Look over the lines below. Report each one that includes the string "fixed".

▼

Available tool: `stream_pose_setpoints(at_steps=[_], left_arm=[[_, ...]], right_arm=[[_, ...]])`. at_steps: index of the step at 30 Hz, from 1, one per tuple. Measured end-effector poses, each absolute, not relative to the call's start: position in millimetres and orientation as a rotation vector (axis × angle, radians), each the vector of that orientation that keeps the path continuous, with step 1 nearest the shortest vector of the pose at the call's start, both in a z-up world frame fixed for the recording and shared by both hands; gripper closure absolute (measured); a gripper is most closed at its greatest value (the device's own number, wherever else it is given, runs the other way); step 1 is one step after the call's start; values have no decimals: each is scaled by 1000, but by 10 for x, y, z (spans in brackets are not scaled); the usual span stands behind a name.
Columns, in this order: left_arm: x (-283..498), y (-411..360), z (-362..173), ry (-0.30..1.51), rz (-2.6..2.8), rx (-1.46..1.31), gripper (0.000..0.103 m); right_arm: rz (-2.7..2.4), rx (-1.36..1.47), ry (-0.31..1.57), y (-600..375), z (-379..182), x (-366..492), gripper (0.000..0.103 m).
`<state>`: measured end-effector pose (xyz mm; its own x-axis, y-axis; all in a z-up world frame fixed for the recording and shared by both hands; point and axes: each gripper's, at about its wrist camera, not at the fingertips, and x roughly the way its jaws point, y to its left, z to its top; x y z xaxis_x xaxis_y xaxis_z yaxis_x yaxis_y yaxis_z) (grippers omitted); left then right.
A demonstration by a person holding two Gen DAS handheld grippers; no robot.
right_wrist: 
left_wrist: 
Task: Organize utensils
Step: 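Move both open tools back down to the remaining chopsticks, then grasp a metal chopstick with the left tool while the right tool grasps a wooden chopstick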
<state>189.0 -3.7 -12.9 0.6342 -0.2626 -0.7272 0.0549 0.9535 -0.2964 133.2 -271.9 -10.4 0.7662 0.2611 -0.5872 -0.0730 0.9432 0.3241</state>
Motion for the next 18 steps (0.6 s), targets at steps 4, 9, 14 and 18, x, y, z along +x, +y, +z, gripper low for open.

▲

#### Result
Available tool: `stream_pose_setpoints(at_steps=[_], left_arm=[[_, ...]], right_arm=[[_, ...]])`. at_steps: index of the step at 30 Hz, from 1, one per tuple. Measured end-effector poses, each absolute, not relative to the call's start: position in millimetres and orientation as a rotation vector (axis × angle, radians), each the vector of that orientation that keeps the path continuous, with step 1 nearest the shortest vector of the pose at the call's start, both in a z-up world frame fixed for the recording and shared by both hands; gripper closure absolute (measured); a gripper is most closed at its greatest value (the device's own number, wherever else it is given, runs the other way); step 1 is one step after the call's start; values have no decimals: each is scaled by 1000, but by 10 for x, y, z (spans in brackets are not scaled); the usual span stands behind a name.
`<state>`: measured end-effector pose (xyz mm; its own x-axis, y-axis; all in a z-up world frame fixed for the recording and shared by both hands; point and axes: each gripper's, at about its wrist camera, not at the fingertips, and x roughly the way its jaws point, y to its left, z to its top; x y z xaxis_x xaxis_y xaxis_z yaxis_x yaxis_y yaxis_z) (grippers omitted); left then right.

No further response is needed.